本稿では,モデル解釈可能性に関する文献からインスピレーションを得て,否定の理解におけるVLモデルの振る舞いを説明する。
論文 参考訳(メタデータ) (2024-07-15T07:20:06Z) - Detecting Multimodal Situations with Insufficient Context and Abstaining from Baseless Predictions [75.45274978665684]
VLU(Vision-Language Understanding)ベンチマークには、提供されたコンテキストによってサポートされない仮定に答えが依存するサンプルが含まれている。
サンプル毎にコンテキストデータを収集し,エビデンスに基づくモデル予測を促進するためにコンテキスト選択モジュールをトレーニングする。
我々は,十分なコンテキストを欠いたサンプルを同定し,モデル精度を向上させる汎用なコンテキスト・アワレ認識検出器を開発した。
論文 参考訳(メタデータ) (2024-05-18T02:21:32Z) - Can Large Language Models Understand Context? [17.196362853457412]
本稿では,生成モデルの評価に適合する既存のデータセットを適応させることにより,文脈理解ベンチマークを提案する。
実験結果から, 事前学習された高密度モデルでは, 最先端の微調整モデルと比較して, よりニュアンスな文脈特徴の理解に苦慮していることが明らかとなった。
LLM圧縮は研究と実世界のアプリケーションの両方において重要度が高くなっているため、文脈学習環境下での量子化モデルの文脈理解を評価する。
論文 参考訳(メタデータ) (2024-02-01T18:55:29Z) - A Joint Study of Phrase Grounding and Task Performance in Vision and Language Models [28.746370086515977]
視覚的文脈における自然言語の推論を必要とするタスクの鍵は、言葉とフレーズを画像領域に接地することである。
本稿では,タスクのパフォーマンスとフレーズのグラウンド化を共同で研究する枠組みを提案する。

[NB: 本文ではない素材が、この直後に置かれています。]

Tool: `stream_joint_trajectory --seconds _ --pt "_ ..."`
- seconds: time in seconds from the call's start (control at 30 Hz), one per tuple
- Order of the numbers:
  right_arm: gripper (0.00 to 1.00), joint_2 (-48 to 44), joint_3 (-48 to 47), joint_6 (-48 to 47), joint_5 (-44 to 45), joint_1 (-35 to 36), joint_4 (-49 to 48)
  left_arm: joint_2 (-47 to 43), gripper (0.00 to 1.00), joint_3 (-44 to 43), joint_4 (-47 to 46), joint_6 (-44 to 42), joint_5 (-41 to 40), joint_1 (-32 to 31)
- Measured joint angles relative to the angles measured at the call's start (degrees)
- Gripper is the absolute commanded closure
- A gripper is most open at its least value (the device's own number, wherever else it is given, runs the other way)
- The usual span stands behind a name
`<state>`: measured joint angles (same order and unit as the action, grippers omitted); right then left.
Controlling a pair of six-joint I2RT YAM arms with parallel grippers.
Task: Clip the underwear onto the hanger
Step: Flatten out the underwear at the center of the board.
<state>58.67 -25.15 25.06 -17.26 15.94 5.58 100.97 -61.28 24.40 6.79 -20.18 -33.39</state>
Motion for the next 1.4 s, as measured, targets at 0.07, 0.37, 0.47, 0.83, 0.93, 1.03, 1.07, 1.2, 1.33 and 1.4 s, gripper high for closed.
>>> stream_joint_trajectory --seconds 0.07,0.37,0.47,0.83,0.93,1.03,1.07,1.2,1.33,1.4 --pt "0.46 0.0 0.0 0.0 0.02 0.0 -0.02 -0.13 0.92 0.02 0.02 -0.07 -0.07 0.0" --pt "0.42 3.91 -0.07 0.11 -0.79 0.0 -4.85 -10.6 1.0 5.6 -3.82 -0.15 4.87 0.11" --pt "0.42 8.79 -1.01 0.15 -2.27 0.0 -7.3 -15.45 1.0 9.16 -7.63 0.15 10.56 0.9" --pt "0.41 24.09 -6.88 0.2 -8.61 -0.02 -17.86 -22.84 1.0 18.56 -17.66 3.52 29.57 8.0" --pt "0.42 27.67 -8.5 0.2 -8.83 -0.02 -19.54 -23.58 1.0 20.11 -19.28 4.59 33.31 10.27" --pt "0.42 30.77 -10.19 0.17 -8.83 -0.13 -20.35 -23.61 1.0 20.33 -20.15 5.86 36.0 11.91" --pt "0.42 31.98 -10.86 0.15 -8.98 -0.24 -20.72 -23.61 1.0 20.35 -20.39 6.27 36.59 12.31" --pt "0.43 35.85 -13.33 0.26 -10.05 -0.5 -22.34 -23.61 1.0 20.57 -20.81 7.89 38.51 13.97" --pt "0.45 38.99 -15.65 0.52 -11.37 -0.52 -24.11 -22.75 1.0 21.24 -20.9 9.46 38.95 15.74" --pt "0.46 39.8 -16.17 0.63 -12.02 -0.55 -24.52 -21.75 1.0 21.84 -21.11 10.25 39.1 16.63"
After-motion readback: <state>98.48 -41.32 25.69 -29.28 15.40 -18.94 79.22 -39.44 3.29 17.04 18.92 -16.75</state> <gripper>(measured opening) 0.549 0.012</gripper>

地中表現アノテーションのブルートフォーストレーニングを通じてこの問題に対処する方法を示す。
論文 参考訳(メタデータ) (2023-09-06T03:54:57Z) - SINC: Self-Supervised In-Context Learning for Vision-Language Tasks [64.44336003123102]
大規模言語モデルにおけるコンテキスト内学習を実現するためのフレームワークを提案する。

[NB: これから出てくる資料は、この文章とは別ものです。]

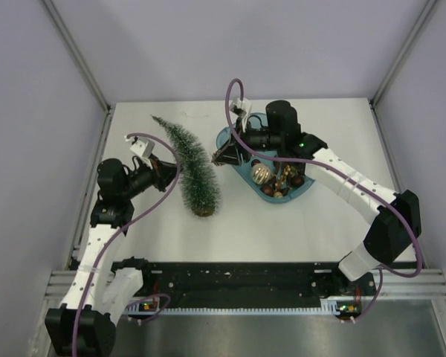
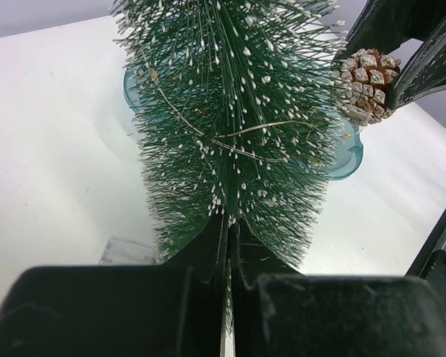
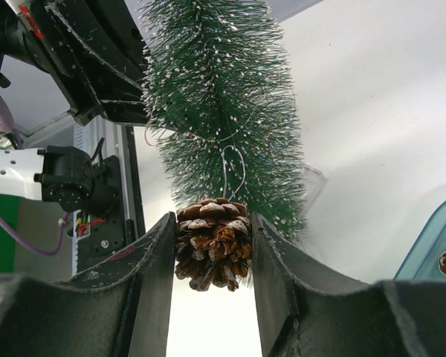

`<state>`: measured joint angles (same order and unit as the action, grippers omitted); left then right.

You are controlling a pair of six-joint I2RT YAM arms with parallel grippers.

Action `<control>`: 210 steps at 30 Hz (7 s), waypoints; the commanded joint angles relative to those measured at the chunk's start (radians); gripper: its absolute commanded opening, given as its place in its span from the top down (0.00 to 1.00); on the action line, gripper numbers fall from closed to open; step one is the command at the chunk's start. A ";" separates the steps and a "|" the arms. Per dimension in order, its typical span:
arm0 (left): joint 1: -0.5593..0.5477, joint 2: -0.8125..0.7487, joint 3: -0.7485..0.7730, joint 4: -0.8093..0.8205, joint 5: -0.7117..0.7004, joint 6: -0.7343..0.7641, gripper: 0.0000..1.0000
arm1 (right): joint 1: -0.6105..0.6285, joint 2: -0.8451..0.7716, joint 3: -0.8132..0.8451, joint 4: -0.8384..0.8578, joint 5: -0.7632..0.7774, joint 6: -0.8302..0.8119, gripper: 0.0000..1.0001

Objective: Decorate the small christmas tree

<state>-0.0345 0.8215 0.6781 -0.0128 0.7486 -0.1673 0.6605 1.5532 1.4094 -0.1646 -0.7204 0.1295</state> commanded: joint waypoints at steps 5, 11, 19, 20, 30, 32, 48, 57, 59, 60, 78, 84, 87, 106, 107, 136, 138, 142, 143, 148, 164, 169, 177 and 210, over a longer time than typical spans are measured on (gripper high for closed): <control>0.004 -0.031 0.001 0.025 0.103 0.006 1.00 | -0.004 -0.033 0.028 0.004 -0.031 -0.034 0.99; 0.004 -0.068 0.037 -0.076 0.265 -0.014 1.00 | -0.004 -0.091 -0.016 -0.010 -0.065 -0.036 0.99; 0.002 -0.122 0.040 -0.121 0.354 -0.063 1.00 | 0.014 -0.151 -0.033 -0.055 -0.068 -0.065 0.99; 0.004 -0.128 0.040 -0.125 0.353 -0.061 1.00 | 0.017 -0.154 -0.035 -0.056 -0.065 -0.065 0.99; 0.005 -0.151 0.012 -0.131 0.328 -0.054 1.00 | 0.057 -0.183 -0.073 -0.053 -0.041 -0.059 0.99; 0.004 -0.159 0.008 -0.147 0.321 -0.038 1.00 | 0.060 -0.197 -0.089 -0.049 -0.034 -0.059 0.99; 0.004 -0.180 0.003 -0.227 0.321 0.034 1.00 | 0.063 -0.245 -0.104 -0.001 -0.034 -0.039 0.99; 0.004 -0.188 -0.003 -0.222 0.327 0.031 1.00 | 0.062 -0.194 -0.067 0.028 -0.063 -0.025 0.99; 0.004 -0.190 -0.006 -0.223 0.328 0.032 1.00 | 0.063 -0.186 -0.066 0.034 -0.071 -0.024 0.99; 0.004 -0.193 -0.008 -0.222 0.328 0.032 1.00 | 0.064 -0.182 -0.067 0.036 -0.080 -0.019 0.99; 0.004 -0.199 -0.014 -0.204 0.333 0.017 1.00 | 0.102 -0.176 -0.032 0.002 0.015 -0.068 1.00; 0.004 -0.202 -0.012 -0.205 0.337 0.017 1.00 | 0.100 -0.159 -0.039 -0.001 0.056 -0.076 1.00; 0.004 -0.202 -0.012 -0.205 0.340 0.015 1.00 | 0.100 -0.150 -0.061 -0.010 0.094 -0.090 1.00; 0.004 -0.193 -0.012 -0.170 0.342 -0.014 1.00 | 0.103 -0.237 -0.147 -0.009 -0.011 -0.059 1.00; 0.004 -0.191 -0.009 -0.168 0.342 -0.014 1.00 | 0.103 -0.245 -0.144 -0.003 -0.017 -0.056 1.00; 0.004 -0.199 -0.012 -0.176 0.359 -0.005 1.00 | 0.082 -0.200 -0.119 0.155 0.118 -0.007 1.00; 0.004 -0.200 -0.012 -0.177 0.359 -0.005 1.00 | 0.080 -0.191 -0.124 0.155 0.124 -0.007 1.00; 0.004 -0.202 -0.012 -0.176 0.359 -0.005 1.00 | 0.079 -0.180 -0.135 0.155 0.134 -0.007 1.00; 0.002 -0.202 -0.011 -0.177 0.359 -0.005 1.00 | 0.077 -0.179 -0.141 0.155 0.139 -0.008 1.00; 0.002 -0.203 -0.014 -0.173 0.353 -0.009 1.00 | 0.074 -0.194 -0.168 0.142 0.128 -0.010 1.00; 0.004 -0.202 -0.025 -0.141 0.333 -0.060 1.00 | 0.091 -0.275 -0.260 0.142 0.062 0.019 1.00; 0.002 -0.200 -0.031 -0.124 0.327 -0.077 1.00 | 0.093 -0.291 -0.265 0.142 0.044 0.025 1.00; 0.004 -0.200 -0.037 -0.119 0.325 -0.086 1.00 | 0.105 -0.300 -0.316 0.181 0.044 0.047 0.98; 0.004 -0.203 -0.048 -0.101 0.322 -0.104 1.00 | 0.106 -0.311 -0.412 0.229 0.076 0.073 0.85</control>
<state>-0.0334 0.6361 0.6315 -0.1768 1.0584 -0.2623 0.7528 1.2835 1.0054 0.0399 -0.6373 0.2127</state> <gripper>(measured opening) 0.021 0.399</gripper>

メタモデルは、カスタマイズされたデモからなる自己教師型プロンプトで学ぶことができる。
実験の結果、SINCは様々な視覚言語タスクにおいて勾配に基づく手法よりも優れていた。
論文 参考訳(メタデータ) (2023-07-15T08:33:08Z) - MetaVL: Transferring In-Context Learning Ability From Language Models to
Vision-Language Models [74.89629463600978]
視覚言語領域では、ほとんどの大規模事前学習された視覚言語モデルは、文脈内学習を行う能力を持っていない。

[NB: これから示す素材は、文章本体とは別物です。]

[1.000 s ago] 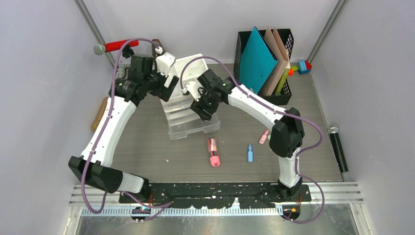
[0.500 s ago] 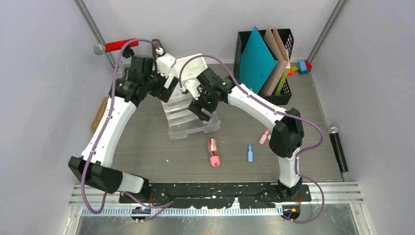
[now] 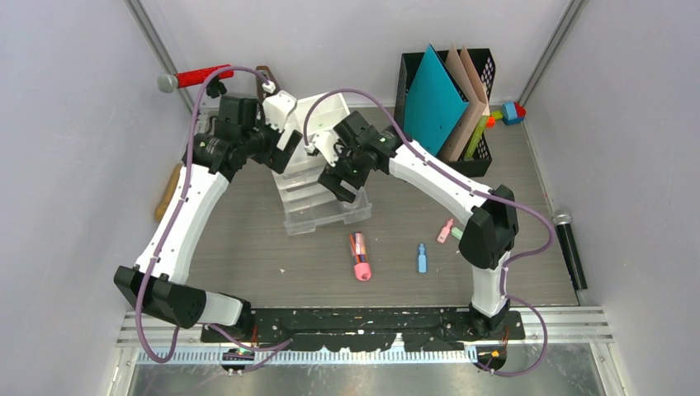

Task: Organize the desk
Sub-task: Place the stationery in the drawer.

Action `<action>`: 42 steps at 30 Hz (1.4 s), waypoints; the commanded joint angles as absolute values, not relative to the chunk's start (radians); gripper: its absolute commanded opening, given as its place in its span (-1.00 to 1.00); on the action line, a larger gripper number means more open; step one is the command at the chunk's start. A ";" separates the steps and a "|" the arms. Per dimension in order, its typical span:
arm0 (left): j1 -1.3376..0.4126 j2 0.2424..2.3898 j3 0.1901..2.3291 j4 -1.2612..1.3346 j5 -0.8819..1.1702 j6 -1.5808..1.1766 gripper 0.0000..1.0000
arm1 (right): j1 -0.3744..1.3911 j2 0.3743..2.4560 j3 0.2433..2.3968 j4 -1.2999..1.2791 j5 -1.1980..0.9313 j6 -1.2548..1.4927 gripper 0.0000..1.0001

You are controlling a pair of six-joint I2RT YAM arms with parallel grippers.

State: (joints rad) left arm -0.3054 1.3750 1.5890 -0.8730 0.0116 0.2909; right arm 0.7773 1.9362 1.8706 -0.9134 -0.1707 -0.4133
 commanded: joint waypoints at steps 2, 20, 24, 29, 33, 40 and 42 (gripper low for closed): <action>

本稿では,言語領域から視覚領域へコンテキスト内学習能力を移行できるのか,という興味深い仮説を考察する。
論文 参考訳(メタデータ) (2023-06-02T07:21:03Z) - On the Compositional Generalization Gap of In-Context Learning [73.09193595292233]
In-distriion (ID) と Out-of-distriion (OOD) の相違について考察する。
我々は,3つの意味解析データセットを用いて,OPT,BLOOM,CodeGen,Codexの4つのモデルファミリを評価する。
論文 参考訳(メタデータ) (2022-11-15T19:56:37Z) - Towards the Human Global Context: Does the Vision-Language Model Really
Judge Like a Human Being? [0.8889304968879164]
ビジョンランゲージ(VL)は研究の重要領域になりつつある。
定量的な尺度「等価スコア」と評価データセット「Human Puzzle」を提案する。
文脈理解においてモデルの性能を定量的に測定することを目的としている。
論文 参考訳(メタデータ) (2022-07-18T01:01:43Z) - A Unified Understanding of Deep NLP Models for Text Classification [88.35418976241057]
我々は、テキスト分類のためのNLPモデルの統一的な理解を可能にする視覚解析ツールDeepNLPVisを開発した。
主要なアイデアは相互情報に基づく尺度であり、モデルの各レイヤがサンプル内の入力語の情報をどのように保持するかを定量的に説明する。
コーパスレベル、サンプルレベル、単語レベルビジュアライゼーションで構成されるマルチレベルビジュアライゼーションは、全体トレーニングセットから個々のサンプルまでの分析をサポートする。
論文 参考訳(メタデータ) (2022-06-19T08:55:07Z) - Introducing Syntactic Structures into Target Opinion Word Extraction
with Deep Learning [89.64620296557177]
目的語抽出のためのディープラーニングモデルに文の構文構造を組み込むことを提案する。
また,ディープラーニングモデルの性能向上のために,新たな正規化手法を導入する。
提案モデルは,4つのベンチマークデータセット上での最先端性能を広範囲に解析し,達成する。
論文 参考訳(メタデータ) (2020-10-26T07:13:17Z)
関連論文リストは本サイト内にある論文のタイトル・アブストラクトから自動的に作成しています。
指定された論文の情報です。
本サイトの運営者は本サイト(すべての情報・翻訳含む)の品質を保証せず、本サイト(すべての情報・翻訳含む)を使用して発生したあらゆる結果について一切の責任を負いません。